— What to produce —
Check each line of the data for "tuple", then give the number of lines that have it, without any other words.

+ + + +

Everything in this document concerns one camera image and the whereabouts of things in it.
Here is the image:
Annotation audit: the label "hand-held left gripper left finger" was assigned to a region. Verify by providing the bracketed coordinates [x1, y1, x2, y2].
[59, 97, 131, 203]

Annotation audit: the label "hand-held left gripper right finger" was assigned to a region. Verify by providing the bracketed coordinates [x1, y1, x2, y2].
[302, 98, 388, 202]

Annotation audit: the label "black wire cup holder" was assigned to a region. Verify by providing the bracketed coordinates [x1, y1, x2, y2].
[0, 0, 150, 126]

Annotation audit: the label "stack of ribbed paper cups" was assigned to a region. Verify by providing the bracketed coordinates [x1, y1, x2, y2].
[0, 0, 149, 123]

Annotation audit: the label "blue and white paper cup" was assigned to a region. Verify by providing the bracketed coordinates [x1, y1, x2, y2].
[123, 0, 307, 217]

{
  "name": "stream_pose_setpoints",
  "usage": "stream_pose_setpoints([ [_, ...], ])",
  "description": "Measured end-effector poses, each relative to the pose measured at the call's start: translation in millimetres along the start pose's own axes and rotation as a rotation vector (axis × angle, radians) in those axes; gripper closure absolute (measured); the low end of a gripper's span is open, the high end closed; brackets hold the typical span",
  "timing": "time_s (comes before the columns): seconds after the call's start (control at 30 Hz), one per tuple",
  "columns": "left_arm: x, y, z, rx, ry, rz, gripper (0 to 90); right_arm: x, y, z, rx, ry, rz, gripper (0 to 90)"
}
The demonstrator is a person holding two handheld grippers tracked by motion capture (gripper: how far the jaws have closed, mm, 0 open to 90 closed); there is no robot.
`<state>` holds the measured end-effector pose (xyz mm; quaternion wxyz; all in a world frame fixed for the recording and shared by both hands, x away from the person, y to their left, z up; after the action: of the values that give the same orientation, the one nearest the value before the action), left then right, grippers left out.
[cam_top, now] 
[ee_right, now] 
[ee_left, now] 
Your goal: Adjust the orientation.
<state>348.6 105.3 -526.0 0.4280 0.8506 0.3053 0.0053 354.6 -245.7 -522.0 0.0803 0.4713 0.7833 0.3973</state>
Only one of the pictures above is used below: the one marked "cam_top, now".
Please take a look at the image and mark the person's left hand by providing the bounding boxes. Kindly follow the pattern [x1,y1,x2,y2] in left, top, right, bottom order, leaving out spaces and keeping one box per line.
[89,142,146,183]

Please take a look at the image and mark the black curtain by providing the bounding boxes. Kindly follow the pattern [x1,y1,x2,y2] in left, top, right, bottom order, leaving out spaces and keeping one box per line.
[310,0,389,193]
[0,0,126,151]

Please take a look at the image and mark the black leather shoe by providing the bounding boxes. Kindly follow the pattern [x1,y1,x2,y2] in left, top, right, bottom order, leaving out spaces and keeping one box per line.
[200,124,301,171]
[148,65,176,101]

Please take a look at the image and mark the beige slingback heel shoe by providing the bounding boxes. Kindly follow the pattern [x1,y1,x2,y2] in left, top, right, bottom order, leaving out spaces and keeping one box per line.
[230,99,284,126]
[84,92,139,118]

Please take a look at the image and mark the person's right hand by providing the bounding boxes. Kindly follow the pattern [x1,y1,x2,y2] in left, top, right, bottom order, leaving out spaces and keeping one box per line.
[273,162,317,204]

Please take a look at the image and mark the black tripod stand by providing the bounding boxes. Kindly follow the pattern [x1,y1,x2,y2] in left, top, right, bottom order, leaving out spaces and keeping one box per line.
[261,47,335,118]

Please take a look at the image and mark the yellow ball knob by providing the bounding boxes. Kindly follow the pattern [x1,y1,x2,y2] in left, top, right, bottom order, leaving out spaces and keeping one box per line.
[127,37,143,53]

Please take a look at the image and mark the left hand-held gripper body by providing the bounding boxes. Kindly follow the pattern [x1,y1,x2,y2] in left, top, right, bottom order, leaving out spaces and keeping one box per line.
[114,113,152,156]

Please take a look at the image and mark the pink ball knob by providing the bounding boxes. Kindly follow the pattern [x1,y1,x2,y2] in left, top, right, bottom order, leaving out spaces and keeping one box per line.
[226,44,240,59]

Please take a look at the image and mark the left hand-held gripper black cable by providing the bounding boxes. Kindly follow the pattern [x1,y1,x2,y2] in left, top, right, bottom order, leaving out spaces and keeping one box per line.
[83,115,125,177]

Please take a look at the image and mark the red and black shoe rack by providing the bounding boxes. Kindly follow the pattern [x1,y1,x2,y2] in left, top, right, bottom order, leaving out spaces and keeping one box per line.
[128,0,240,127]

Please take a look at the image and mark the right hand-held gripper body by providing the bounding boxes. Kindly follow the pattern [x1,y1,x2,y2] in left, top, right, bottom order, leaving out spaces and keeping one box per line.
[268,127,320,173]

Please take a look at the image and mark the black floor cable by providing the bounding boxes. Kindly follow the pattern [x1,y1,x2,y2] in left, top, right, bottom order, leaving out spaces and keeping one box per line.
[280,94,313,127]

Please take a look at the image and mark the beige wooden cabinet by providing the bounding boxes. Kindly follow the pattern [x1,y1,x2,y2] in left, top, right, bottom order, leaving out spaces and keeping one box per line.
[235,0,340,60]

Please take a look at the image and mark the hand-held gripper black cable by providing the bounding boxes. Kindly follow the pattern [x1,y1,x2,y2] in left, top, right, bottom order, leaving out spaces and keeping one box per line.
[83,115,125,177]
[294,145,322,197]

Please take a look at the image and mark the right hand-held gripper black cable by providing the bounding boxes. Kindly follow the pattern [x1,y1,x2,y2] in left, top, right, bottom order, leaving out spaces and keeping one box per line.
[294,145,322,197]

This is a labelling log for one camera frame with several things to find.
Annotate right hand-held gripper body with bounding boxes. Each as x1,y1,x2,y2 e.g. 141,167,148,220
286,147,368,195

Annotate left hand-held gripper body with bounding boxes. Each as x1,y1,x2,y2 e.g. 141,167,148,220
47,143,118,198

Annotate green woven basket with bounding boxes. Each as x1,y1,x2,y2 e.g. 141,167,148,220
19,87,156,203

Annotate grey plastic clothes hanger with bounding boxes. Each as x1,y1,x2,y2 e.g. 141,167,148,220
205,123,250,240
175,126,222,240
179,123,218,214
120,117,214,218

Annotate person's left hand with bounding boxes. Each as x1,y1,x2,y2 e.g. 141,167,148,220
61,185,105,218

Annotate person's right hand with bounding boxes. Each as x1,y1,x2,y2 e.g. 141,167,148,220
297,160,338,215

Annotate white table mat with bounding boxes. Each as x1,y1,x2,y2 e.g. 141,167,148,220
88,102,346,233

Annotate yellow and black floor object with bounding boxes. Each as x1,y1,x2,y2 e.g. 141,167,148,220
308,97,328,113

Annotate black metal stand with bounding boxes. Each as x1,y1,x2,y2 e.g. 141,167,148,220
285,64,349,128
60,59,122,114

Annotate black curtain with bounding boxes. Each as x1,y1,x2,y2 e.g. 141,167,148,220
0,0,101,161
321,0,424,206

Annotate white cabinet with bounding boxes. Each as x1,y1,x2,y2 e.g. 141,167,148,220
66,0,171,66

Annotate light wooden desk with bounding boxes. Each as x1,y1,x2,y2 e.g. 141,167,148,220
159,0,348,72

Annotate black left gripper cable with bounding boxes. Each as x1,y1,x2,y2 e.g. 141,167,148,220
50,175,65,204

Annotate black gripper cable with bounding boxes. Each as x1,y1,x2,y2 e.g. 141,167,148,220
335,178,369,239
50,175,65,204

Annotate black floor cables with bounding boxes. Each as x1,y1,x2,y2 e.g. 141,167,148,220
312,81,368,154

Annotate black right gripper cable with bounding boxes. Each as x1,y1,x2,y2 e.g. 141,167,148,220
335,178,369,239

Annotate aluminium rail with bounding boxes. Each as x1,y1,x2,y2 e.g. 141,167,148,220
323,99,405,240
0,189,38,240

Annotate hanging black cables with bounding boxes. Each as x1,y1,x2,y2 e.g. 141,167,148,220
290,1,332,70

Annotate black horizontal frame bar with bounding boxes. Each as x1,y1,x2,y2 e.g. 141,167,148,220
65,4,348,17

+ + + +

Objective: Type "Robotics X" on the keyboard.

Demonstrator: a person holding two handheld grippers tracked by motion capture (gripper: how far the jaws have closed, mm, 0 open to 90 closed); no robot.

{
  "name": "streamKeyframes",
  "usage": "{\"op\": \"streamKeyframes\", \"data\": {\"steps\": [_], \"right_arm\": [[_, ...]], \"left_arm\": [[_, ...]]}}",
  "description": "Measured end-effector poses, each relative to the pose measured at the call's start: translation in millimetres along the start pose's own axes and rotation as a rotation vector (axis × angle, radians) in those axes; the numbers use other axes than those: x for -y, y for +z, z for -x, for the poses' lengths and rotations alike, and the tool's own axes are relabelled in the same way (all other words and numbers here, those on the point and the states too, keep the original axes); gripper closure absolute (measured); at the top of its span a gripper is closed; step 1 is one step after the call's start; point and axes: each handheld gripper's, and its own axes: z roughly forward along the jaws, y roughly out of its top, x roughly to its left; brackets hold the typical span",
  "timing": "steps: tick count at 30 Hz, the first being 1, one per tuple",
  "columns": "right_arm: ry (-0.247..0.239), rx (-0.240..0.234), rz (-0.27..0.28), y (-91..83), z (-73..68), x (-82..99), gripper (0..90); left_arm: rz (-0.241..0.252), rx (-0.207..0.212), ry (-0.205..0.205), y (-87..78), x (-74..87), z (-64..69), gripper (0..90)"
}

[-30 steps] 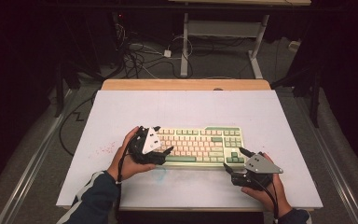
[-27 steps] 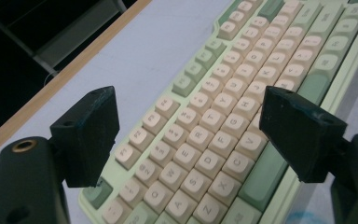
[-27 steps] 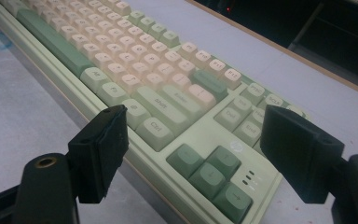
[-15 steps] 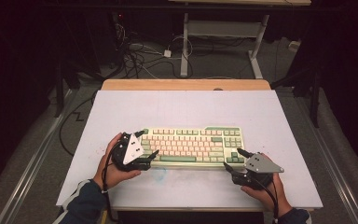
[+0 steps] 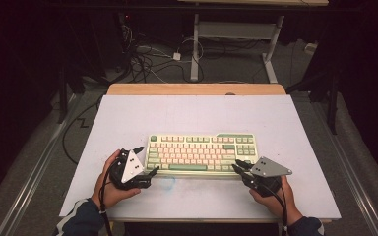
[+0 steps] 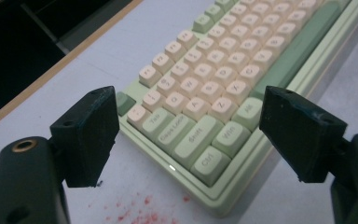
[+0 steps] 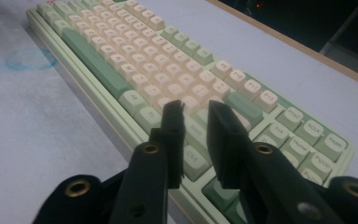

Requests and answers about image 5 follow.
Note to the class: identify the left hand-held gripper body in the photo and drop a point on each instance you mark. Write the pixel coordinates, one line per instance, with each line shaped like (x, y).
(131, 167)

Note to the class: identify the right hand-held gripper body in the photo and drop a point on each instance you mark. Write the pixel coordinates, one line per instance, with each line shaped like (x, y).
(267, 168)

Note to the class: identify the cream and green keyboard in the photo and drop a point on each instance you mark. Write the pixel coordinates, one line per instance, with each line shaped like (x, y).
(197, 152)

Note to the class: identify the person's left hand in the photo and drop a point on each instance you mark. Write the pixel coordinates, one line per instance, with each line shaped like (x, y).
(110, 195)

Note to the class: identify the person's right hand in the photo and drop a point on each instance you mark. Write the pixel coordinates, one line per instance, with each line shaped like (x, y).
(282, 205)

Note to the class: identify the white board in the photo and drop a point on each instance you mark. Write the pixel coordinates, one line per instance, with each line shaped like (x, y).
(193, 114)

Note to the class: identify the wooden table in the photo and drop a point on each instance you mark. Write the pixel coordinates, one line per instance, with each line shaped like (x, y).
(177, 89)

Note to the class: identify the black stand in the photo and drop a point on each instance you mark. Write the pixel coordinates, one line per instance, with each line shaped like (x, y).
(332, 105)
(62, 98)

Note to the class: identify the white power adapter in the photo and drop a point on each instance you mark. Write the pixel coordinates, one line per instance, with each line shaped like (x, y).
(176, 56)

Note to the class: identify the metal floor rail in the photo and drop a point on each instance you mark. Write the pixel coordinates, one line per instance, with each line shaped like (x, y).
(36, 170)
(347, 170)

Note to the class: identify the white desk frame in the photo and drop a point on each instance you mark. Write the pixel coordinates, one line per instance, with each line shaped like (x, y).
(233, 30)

+ + + +

— Solution —
2